Papa Johns Sued for $250 Million for Spamming Cell Phones
Papa John’s Pizza is facing a $250 million class action lawsuit for spamming its customers’ cell phones with text message advertisements. The suit alleges that the popular pizza chain violated the Telephone Consumer Protection Act of 1991 by sending out half a million unauthorized messages in 2010 to pizza lovers in Washington and other states.
Some customers said they were spammed by over a dozen messages in a row, sometimes in the middle of the night. The TCPA specifically bans text message advertisements unless customers give the ok first.
Erin Chutich, one of the plaintiffs in the suit, said “After I ordered from Papa John’s, my telephone started beeping with text messages advertising pizza specials. Papa John’s never asked permission to send me text message advertisements,” in a statement put out by plaintiff attorneys.
Several Papa John’s franchises used a marketing company named OnTime4U to send out the texts. OnTime4U is also named in the lawsuit. The pizza chain’s headquarters has denied liability, saying that only a few franchises were involved. In 2010 after an initial lawsuit the corporate office reminded its franchisees that text message marketing is illegal, and ordered them to stop using OnTime4U.
No Jury in the World
A judge in Seattle granted the lawsuit class action status this month. “There are so many people affected by this, it’s really impractical to think that every single one of them is going to go to small claims court to enforce their rights,” says Donald W. Heyrich of Seattle firm Heyrich Kalish McGuigan, one of the attorneys for the plaintiffs.

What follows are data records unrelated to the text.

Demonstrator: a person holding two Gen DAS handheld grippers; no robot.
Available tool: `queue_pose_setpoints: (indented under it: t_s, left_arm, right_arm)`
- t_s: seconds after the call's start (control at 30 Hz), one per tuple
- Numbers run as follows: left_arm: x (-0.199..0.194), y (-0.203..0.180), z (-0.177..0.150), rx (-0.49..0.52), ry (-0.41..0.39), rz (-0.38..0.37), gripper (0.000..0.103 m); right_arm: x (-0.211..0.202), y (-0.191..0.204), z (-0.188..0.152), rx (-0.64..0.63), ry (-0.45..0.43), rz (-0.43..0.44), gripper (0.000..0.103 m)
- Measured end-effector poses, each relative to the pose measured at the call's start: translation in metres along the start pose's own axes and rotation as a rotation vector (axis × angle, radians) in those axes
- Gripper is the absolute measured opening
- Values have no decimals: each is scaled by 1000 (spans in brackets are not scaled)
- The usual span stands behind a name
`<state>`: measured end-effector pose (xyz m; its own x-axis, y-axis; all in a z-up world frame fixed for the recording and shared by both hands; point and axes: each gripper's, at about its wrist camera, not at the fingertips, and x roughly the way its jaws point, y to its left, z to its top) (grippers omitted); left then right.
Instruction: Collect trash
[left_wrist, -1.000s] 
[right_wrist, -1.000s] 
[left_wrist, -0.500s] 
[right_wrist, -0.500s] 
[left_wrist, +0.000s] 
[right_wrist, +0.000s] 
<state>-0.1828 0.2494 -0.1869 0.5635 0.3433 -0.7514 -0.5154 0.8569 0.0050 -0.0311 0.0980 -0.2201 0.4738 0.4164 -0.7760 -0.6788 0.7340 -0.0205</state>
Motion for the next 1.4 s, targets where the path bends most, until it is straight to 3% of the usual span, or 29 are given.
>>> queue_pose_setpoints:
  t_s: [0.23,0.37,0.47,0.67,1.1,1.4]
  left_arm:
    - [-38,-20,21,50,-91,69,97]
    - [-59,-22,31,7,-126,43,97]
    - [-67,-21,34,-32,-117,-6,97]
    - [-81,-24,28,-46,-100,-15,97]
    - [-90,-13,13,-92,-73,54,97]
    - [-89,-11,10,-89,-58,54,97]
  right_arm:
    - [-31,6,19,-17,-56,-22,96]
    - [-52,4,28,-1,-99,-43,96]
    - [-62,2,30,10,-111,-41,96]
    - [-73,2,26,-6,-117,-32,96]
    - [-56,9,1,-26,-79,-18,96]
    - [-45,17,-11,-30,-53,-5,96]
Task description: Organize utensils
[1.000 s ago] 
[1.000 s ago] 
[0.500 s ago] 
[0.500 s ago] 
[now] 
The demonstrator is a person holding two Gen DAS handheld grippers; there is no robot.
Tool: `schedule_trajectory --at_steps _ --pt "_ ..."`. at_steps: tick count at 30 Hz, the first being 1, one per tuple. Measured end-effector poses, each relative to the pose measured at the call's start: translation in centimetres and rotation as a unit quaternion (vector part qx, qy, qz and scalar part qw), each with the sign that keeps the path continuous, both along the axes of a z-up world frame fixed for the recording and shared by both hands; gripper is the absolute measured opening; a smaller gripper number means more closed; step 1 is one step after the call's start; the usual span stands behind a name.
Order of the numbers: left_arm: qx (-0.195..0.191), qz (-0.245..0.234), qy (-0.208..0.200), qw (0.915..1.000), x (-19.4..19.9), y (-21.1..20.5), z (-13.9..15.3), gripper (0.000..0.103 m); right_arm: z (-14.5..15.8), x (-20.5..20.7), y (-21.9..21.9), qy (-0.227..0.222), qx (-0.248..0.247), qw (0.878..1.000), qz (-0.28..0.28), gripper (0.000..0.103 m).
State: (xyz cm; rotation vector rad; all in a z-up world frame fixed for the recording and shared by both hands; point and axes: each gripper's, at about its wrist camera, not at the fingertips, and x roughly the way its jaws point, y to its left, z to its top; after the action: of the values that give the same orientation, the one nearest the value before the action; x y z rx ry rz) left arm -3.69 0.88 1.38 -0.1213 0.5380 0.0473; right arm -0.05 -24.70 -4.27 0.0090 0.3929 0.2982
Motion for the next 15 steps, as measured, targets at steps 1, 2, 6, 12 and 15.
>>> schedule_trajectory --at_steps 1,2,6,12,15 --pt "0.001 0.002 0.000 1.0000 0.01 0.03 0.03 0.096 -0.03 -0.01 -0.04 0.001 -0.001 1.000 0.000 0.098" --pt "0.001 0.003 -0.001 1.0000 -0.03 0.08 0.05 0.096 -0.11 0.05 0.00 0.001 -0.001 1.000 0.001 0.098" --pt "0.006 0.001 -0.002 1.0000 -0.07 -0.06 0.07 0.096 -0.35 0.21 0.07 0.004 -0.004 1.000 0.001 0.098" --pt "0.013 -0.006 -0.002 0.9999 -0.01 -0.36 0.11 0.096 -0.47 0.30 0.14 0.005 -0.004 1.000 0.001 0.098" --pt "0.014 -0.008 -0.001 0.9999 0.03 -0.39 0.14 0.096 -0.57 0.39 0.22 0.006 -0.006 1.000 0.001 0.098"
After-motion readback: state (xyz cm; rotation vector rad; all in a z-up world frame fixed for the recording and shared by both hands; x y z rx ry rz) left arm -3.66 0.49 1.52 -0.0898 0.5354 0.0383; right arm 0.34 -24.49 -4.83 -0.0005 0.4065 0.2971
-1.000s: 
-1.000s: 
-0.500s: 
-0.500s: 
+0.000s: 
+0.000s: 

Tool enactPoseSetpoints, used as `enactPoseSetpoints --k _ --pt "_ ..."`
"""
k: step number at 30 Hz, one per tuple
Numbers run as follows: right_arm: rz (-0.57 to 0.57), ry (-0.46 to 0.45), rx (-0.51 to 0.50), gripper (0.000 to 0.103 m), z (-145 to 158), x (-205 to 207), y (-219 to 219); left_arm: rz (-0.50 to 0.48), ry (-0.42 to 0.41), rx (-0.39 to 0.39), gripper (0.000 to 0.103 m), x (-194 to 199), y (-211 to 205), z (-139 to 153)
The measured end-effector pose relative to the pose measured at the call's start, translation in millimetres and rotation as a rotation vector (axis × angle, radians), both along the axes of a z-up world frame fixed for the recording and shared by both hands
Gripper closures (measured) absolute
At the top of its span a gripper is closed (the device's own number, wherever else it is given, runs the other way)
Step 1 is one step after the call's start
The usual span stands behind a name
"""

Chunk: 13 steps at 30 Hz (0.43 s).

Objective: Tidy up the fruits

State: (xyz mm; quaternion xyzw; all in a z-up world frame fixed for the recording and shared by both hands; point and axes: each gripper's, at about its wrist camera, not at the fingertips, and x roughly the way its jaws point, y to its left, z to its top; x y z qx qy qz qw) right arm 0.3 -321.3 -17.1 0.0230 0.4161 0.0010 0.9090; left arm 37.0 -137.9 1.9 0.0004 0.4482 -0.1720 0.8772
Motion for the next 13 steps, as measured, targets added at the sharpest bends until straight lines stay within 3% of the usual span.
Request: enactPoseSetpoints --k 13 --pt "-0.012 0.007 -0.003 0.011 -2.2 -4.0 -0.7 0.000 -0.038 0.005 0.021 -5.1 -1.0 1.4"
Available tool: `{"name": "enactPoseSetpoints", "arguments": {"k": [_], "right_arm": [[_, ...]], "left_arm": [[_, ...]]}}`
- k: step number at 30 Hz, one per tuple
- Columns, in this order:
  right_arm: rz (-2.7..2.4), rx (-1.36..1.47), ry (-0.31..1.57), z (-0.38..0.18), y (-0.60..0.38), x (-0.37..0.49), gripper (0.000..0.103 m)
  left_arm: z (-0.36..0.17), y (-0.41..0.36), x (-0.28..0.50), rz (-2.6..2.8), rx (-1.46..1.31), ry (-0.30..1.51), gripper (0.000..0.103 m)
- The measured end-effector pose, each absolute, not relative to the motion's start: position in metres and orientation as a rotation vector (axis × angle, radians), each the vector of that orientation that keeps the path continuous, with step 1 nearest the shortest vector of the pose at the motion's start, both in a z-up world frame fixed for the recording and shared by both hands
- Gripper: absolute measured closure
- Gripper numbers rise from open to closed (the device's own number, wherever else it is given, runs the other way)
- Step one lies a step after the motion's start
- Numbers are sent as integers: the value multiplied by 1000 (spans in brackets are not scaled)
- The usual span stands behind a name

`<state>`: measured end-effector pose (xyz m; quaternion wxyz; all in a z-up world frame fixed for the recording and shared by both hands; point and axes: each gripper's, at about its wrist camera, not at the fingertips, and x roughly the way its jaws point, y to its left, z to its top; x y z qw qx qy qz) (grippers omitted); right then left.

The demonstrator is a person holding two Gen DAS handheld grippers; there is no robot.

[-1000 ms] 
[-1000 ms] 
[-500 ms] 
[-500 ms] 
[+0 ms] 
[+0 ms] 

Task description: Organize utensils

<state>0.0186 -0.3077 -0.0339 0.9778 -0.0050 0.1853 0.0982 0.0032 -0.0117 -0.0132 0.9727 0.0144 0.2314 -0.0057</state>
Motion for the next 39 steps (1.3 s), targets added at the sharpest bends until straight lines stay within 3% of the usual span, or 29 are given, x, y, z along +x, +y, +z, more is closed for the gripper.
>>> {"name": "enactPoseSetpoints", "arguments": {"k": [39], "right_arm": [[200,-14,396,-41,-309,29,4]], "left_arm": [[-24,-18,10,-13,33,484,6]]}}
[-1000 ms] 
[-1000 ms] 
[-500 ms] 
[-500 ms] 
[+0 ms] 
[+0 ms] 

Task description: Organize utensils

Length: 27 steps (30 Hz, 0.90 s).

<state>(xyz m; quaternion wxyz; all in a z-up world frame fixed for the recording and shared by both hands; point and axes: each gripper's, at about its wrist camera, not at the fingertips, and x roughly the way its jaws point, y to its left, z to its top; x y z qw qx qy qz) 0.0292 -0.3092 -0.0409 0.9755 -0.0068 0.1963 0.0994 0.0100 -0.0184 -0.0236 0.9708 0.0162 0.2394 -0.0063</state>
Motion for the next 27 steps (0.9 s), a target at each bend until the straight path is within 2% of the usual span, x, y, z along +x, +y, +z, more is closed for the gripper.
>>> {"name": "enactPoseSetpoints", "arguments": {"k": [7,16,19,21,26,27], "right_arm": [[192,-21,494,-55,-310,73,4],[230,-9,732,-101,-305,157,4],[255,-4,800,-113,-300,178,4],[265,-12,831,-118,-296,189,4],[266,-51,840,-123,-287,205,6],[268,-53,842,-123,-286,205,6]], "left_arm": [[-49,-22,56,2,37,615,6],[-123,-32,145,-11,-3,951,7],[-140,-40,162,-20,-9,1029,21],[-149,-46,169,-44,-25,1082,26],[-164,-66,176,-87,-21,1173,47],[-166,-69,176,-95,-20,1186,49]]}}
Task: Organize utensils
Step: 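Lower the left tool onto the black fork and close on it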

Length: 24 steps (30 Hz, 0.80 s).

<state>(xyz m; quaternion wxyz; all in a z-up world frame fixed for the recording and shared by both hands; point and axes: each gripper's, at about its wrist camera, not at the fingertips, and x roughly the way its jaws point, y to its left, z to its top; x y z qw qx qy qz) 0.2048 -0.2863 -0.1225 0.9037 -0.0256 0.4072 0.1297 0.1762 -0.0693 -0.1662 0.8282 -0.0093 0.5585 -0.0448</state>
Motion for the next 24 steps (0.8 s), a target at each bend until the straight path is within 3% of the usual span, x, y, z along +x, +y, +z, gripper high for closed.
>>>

The TCPA penalizes companies to the tune of $500 a pop for unauthorized text advertisements. “That’s what the law says, and that’s what Congress set when they were determined to keep advertising out of our cell phones,” Heyrich says.
If the company is found to have willfully violated the law, the penalty will rise to $1500 per message and the attorney says the class hopes to convince the court to award the higher rate. “We will of course present facts that we believe will show a willful violation, but that will of course be in the hands of the jury,” says Heyrich. “There were very many complaints coming into their national complaint hotline. They certainly were aware that there were a large number of complaints. They had the ability to stop the program but they waited months and allowed thousands of messages to continue to go out every single week.”
Notably, Papa John’s founder and CEO John Schnatter recently announced that the implementation of Obamacare and subsequent changes to the chain’s health care policies would raise the cost of pizza by 14 cents a pie. Perhaps not paying a third party to spam customers and break the law would be another means of making up the costs.
At the very least, hopefully the chain has learned a lesson about federal telephone law and will serve as a reminder for other would-be spammers. “Really what we hope this case accomplishes is to keep spam from spreading from email into our cell phones,” Heyrich says. “I don’t think there’s a jury in the world that will say please give me more spam text messages.”